> TASK BRIEF
Output all of the data exactly, keeping any images out of the copy.

> DATASET CONTENT
↓↓↓
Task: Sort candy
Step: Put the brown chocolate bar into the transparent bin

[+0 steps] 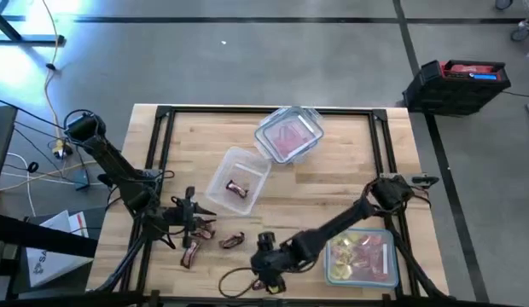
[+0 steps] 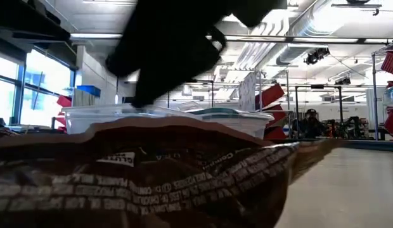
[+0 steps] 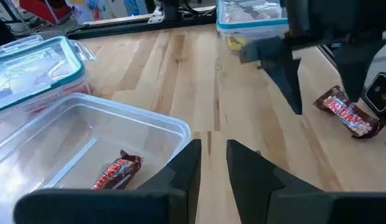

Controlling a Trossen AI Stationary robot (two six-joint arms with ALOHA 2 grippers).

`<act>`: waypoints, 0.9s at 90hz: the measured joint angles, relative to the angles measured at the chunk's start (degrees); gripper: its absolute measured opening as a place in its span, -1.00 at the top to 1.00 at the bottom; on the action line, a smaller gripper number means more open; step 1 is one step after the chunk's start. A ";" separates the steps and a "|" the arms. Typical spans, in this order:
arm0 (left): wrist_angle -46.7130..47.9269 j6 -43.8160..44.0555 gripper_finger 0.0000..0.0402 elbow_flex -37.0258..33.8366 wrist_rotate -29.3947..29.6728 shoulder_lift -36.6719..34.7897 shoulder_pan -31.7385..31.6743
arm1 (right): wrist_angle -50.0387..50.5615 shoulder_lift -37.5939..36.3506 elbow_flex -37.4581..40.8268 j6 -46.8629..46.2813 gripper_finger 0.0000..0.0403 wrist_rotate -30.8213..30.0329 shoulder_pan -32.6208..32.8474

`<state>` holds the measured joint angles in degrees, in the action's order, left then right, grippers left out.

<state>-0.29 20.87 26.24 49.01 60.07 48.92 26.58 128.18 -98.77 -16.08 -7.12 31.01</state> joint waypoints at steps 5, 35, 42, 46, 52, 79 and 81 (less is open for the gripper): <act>0.00 0.06 0.70 0.00 -0.02 0.00 -0.38 | -0.76 -0.04 0.71 -1.65 -0.64 1.55 0.22; -1.31 1.86 0.70 0.00 -3.93 0.02 -0.98 | -1.11 0.36 2.21 -1.29 -0.64 4.37 1.11; -1.31 2.91 0.70 0.00 -4.98 0.02 -0.96 | -1.55 1.09 2.21 -0.07 -0.64 4.33 1.08; -1.31 3.13 0.70 0.00 -5.35 0.02 -0.96 | -1.29 1.54 2.22 1.51 -0.64 4.39 1.06; -1.31 3.82 0.70 0.00 -5.80 0.06 -0.96 | -1.95 2.75 2.20 3.11 -0.64 4.57 1.05; -1.00 5.00 0.70 0.00 -6.03 0.24 -0.96 | -3.76 4.67 2.02 2.84 -0.50 3.30 -0.19; -0.96 5.00 0.70 0.00 -6.05 0.24 -0.96 | -4.21 4.70 2.04 2.92 -0.46 3.36 -0.34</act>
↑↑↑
> TASK ANSWER
Task: Sort candy
Step: Put the brown chocolate bar into the transparent bin

[+0 steps] 
[+0 steps] 
[+0 steps] 

Controlling a Trossen AI Stationary robot (two six-joint arms with ALOHA 2 grippers).

`<act>`: waypoints, 0.9s at 90hz: the measured joint angles, relative to the angles measured at the chunk's start (degrees); gripper: its absolute measured opening as a place in its span, -1.00 at the top to 1.00 at the bottom; on the action line, a smaller gripper number means more open; step 1 is one step after the chunk's start. A ";" separates the steps and a "|" the arms. Typical spans, in this order:
arm0 (left): wrist_angle -46.7130..47.9269 j6 -43.8160..44.0555 gripper_finger 0.0000..0.0402 elbow_flex -37.0258..33.8366 wrist_rotate -29.3947..29.6728 shoulder_lift -36.6719..34.7897 shoulder_pan -31.7385..31.6743
arm1 (right): wrist_angle -50.0387..50.5615 shoulder_lift -37.5939..36.3506 elbow_flex -37.4581..40.8268 j6 -46.8629..46.2813 gripper_finger 0.0000..0.0403 wrist_rotate -30.8213..30.0329 shoulder_pan -32.6208..32.8474

`<state>` holds the measured joint angles in degrees, in the action's order, left then right, grippers left out.

<state>-0.29 20.87 26.24 49.01 60.07 48.92 26.58 128.18 -98.77 -16.08 -7.12 31.01</state> joint waypoints at steps 5, 35, 42, 46, 52, 79 and 81 (less is open for the gripper): <act>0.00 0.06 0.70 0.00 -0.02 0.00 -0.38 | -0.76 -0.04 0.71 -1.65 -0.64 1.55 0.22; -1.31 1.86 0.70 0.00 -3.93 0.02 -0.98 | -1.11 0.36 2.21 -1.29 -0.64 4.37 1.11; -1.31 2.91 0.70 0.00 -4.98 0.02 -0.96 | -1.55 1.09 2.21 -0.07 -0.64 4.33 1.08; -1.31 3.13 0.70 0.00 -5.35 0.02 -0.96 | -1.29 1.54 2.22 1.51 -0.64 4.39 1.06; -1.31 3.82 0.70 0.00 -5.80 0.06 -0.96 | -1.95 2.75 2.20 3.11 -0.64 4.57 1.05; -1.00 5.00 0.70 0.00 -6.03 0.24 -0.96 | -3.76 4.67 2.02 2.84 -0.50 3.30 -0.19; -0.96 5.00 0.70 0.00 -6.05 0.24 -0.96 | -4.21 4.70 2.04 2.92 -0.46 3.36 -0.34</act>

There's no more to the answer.